Keep to one stretch of the data below, the lines from the one with "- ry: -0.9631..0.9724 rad" up to and including the one with "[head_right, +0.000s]", and return that stretch exactly.

------------------------------

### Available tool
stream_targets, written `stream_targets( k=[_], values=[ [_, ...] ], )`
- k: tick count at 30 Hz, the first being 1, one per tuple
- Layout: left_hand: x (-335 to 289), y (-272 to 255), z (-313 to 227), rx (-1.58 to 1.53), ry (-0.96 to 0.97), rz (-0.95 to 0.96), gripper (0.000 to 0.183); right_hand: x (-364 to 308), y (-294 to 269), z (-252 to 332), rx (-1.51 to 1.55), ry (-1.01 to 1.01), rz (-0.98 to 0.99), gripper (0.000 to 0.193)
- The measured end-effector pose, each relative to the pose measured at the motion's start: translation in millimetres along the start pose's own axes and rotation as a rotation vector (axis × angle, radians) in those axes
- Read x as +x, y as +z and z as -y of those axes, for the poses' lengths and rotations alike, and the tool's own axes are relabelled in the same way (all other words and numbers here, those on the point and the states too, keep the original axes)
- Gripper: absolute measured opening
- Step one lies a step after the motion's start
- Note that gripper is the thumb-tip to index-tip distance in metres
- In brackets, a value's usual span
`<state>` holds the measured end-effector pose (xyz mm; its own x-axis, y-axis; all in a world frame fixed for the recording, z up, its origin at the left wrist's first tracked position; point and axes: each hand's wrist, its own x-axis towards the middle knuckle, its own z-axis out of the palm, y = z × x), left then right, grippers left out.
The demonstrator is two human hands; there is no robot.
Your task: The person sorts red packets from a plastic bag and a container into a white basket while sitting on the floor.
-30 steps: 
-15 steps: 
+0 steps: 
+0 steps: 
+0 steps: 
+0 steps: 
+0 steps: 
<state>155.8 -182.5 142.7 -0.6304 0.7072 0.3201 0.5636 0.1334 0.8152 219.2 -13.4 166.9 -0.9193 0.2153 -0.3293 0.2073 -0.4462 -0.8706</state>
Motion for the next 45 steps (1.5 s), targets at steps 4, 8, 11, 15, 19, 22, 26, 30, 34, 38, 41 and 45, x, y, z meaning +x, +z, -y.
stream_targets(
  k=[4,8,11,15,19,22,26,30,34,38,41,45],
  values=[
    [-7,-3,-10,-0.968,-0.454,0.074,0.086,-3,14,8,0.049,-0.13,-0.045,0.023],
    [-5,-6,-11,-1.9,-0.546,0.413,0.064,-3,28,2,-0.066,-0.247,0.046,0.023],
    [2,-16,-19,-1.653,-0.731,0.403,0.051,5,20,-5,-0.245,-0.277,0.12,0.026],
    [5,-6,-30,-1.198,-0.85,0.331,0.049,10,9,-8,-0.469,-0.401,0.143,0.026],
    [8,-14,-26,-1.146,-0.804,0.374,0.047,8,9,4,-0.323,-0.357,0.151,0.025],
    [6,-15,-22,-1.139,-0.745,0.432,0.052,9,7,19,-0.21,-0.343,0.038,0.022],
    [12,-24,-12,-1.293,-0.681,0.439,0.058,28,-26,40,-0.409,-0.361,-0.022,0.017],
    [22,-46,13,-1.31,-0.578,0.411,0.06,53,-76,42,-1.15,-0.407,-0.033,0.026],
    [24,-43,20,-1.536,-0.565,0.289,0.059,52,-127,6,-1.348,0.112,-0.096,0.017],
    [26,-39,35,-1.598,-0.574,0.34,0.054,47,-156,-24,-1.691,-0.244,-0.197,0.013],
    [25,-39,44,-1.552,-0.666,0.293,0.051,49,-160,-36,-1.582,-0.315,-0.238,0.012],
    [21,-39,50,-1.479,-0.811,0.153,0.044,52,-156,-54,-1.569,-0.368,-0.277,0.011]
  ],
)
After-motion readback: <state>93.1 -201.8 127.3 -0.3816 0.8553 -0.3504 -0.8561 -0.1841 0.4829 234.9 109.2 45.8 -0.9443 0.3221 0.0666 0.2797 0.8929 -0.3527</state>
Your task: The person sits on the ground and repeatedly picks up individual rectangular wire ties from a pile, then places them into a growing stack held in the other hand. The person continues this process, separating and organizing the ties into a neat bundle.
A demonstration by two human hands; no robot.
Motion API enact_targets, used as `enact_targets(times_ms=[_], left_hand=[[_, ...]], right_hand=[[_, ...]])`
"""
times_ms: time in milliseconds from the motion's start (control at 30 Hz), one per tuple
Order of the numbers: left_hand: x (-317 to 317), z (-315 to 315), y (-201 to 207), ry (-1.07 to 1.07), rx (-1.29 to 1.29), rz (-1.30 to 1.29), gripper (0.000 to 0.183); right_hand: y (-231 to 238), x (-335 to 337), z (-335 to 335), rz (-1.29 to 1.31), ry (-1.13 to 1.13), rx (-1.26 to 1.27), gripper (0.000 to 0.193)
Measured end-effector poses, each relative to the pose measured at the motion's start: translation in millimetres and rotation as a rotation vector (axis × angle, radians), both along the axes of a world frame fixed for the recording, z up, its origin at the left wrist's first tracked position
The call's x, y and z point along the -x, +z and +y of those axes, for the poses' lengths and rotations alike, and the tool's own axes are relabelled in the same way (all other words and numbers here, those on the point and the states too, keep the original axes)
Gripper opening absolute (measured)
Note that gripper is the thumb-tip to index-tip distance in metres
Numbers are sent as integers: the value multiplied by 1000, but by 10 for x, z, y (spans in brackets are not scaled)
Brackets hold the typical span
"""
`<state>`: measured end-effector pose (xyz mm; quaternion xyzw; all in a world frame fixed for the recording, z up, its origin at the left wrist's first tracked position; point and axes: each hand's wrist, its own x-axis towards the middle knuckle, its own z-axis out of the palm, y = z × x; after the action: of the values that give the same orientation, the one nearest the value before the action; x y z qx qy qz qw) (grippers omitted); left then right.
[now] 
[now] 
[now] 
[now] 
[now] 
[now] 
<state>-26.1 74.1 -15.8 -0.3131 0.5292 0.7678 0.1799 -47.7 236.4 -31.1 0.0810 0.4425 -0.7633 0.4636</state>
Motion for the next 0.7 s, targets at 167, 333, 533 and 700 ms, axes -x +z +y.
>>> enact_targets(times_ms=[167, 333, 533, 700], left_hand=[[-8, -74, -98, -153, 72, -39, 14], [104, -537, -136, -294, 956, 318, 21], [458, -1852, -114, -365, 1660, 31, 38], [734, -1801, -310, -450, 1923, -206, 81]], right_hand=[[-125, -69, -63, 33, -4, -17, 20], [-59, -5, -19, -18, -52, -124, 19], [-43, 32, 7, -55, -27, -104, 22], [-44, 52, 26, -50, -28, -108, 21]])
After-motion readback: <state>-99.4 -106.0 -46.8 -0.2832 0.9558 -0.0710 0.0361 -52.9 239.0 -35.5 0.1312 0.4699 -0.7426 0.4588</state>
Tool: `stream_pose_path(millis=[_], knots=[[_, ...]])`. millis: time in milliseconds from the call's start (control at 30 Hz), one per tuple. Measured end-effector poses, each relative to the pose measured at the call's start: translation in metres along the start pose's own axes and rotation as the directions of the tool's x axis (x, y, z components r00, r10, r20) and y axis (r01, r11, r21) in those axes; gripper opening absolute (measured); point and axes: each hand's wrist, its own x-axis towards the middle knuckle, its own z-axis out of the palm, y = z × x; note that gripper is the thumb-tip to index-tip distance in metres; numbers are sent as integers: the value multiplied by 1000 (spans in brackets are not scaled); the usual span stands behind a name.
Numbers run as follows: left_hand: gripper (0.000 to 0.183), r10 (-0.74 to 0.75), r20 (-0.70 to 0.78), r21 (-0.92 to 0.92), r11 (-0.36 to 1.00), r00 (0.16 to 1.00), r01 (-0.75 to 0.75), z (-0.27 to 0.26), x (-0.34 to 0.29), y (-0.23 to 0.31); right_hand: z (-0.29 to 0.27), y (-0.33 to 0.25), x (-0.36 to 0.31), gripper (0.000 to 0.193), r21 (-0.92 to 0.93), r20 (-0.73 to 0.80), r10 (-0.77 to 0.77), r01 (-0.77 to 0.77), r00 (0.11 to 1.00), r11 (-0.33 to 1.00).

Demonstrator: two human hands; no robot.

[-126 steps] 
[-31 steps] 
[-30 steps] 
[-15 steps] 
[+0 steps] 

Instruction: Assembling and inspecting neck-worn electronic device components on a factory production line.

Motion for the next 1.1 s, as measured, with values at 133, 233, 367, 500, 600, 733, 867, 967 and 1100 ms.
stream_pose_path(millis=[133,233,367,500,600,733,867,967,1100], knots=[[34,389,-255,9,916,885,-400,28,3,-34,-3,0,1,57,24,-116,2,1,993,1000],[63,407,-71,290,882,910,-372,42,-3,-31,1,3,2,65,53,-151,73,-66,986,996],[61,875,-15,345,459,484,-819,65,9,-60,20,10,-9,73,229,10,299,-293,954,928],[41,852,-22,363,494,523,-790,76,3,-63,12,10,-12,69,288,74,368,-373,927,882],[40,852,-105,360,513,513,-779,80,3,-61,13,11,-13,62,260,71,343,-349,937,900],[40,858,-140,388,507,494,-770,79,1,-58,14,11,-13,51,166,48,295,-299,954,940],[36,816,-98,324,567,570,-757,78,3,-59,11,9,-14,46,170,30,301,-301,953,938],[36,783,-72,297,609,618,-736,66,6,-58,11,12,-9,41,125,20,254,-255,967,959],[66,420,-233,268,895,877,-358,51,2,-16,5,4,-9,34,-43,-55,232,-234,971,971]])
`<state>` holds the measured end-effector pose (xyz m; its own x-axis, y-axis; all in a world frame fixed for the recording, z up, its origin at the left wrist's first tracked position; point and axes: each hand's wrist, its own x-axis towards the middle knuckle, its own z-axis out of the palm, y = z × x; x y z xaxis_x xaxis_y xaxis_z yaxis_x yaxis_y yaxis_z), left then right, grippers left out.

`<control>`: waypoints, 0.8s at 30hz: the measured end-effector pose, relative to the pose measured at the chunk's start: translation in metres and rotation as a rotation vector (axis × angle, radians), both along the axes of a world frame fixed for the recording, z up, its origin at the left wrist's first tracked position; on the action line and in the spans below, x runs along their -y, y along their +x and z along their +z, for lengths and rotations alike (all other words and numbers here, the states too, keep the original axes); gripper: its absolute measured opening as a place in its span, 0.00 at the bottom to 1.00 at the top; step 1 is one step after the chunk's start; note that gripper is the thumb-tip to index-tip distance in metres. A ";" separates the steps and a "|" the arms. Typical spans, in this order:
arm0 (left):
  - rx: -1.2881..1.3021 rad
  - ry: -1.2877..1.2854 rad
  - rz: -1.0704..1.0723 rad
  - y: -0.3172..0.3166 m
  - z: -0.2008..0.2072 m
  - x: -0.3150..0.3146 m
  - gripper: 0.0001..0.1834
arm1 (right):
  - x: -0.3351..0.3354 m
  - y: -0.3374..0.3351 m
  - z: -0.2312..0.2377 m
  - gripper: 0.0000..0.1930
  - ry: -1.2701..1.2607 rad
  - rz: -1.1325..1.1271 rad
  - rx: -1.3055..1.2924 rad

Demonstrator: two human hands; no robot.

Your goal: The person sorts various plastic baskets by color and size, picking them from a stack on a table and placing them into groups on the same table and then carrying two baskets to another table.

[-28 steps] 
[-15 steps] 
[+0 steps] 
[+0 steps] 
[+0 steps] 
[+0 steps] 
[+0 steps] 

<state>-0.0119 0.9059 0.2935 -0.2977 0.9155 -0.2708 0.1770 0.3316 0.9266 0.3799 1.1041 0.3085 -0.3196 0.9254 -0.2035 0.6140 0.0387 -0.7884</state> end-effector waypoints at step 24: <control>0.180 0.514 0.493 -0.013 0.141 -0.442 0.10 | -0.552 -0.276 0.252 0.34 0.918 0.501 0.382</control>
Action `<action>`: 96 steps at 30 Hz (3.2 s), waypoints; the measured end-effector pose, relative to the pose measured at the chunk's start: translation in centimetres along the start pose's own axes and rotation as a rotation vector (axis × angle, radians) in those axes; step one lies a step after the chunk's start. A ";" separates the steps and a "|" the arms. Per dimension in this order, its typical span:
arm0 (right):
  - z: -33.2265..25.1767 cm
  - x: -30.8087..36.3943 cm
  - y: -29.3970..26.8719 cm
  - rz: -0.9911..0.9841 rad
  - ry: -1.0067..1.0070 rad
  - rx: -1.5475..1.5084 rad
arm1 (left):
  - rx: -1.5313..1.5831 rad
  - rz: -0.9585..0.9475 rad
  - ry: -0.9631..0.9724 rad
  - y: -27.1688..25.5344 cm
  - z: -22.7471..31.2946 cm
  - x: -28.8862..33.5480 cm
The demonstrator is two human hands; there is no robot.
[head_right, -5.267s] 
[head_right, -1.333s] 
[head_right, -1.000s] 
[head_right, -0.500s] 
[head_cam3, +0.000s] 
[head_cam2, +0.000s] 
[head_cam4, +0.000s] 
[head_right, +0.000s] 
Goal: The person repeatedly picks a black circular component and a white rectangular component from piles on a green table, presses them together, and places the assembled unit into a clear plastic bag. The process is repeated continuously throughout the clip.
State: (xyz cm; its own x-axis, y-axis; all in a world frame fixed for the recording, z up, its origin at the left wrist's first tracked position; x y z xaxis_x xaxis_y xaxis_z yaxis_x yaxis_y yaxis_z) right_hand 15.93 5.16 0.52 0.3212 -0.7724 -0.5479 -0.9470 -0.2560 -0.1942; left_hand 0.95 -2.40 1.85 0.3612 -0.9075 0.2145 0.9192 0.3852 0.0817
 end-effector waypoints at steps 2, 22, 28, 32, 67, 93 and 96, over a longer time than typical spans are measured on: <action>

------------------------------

Task response:
  - ry: -0.9631..0.9724 rad
  - y: -27.1688..25.5344 cm
  - z: -22.7471..31.2946 cm
  - x: -28.8862..33.5480 cm
The demonstrator is two human hands; there is no robot.
[head_right, -5.267s] 
[head_right, -1.333s] 
[head_right, -1.000s] 
[head_right, -0.500s] 
[head_cam3, +0.000s] 
[head_cam2, +0.000s] 
[head_cam4, +0.000s] 
[head_right, +0.000s] 

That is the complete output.